Every project has its areas for improvement, and for this one my main focus right now is optimizing the rate at which our robots can stream data to Foxglove.

When a robot writes to its stdout, the data is stored in a fixed-size buffer. This means that if data is written to the buffer faster than its read from it, the buffer will fill up, and subsequent writes will be discarded until there’s space available.

Ideally, we’d increase the rate at which the Foxglove-VEX bridge reads from the buffer, but the problem is that the bridge is hitting a bottleneck at the link between the robot and its remote control, and I’m restricted to using VEX’s hardware. Given this limitation, the only option left is to encode the data being sent more efficiently.

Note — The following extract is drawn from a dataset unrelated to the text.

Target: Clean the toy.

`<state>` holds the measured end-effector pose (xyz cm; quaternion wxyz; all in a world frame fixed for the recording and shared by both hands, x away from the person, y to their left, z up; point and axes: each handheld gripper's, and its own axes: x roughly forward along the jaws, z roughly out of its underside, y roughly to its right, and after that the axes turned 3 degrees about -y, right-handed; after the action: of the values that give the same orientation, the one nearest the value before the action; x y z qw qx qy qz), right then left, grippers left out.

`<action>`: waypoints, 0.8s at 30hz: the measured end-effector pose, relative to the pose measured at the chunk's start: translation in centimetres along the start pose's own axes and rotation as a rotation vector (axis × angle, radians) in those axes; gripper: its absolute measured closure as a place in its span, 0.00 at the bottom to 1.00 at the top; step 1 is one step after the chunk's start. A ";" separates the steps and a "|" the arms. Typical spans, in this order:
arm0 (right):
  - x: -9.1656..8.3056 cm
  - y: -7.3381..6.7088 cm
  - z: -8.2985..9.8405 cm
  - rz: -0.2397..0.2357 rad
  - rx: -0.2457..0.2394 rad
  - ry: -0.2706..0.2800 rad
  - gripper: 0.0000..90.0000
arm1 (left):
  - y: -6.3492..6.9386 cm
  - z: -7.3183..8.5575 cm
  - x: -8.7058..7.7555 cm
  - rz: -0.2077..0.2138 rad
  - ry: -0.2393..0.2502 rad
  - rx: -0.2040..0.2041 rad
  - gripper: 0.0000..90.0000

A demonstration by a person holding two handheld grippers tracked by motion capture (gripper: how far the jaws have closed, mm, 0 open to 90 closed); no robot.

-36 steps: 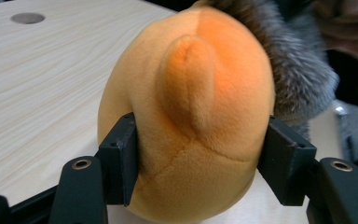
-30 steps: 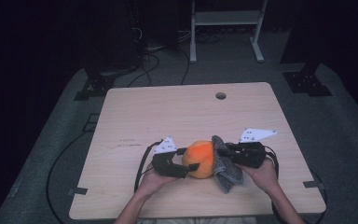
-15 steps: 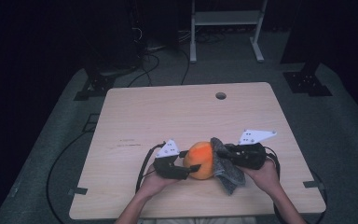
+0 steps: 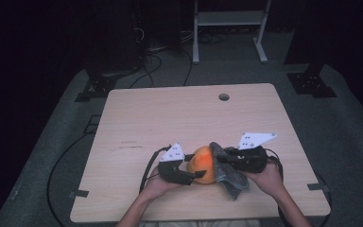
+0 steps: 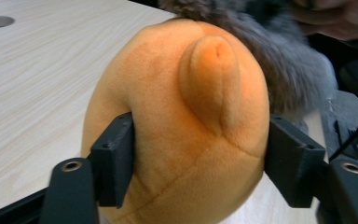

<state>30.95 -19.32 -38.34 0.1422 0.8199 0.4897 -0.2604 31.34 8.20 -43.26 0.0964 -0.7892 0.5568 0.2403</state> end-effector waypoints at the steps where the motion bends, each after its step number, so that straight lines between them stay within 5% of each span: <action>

One idea would be to compress messages using GZIP before sending them, and then have the receiving end decompress. Since payloads are typically small and GZIP adds overhead (in the form of a header, tables, etc.), it would only make sense to GZIP a message consisting of a topic and multiple payloads. To implement this, I’d need to create a system that collects payloads for each topic into batches, which are then serialized, compressed, and written to stdout. Additionally, the Foxglove-VEX bridge would need to be refactored to handle these compressed batches.

This is just one of many approaches, but it’s a good starting point for our improvements, and a good place for me to end the blog.